» Entries supplied:
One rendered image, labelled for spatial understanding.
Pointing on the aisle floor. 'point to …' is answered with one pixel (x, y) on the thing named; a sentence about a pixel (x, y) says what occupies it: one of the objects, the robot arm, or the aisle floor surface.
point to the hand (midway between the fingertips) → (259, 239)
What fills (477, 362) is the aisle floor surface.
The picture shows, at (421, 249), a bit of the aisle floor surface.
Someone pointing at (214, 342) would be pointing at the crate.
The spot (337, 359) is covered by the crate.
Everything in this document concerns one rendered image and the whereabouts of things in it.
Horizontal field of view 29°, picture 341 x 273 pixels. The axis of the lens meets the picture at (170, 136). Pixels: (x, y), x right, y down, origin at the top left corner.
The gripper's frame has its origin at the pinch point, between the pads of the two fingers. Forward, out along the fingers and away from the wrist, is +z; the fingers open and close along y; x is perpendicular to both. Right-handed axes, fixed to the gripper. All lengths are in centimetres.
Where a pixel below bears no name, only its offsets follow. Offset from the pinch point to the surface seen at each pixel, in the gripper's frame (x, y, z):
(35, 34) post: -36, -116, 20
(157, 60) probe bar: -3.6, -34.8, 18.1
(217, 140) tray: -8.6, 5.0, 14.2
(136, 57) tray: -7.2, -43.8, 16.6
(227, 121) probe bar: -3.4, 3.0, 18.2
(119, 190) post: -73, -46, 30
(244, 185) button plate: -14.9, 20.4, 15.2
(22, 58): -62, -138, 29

» Assignment:
Give back, unchanged, the line containing "(35, 34) post: -36, -116, 20" and each line that comes after it in the entries above, ending with the last.

» Written response:
(35, 34) post: -36, -116, 20
(157, 60) probe bar: -3.6, -34.8, 18.1
(217, 140) tray: -8.6, 5.0, 14.2
(136, 57) tray: -7.2, -43.8, 16.6
(227, 121) probe bar: -3.4, 3.0, 18.2
(119, 190) post: -73, -46, 30
(244, 185) button plate: -14.9, 20.4, 15.2
(22, 58): -62, -138, 29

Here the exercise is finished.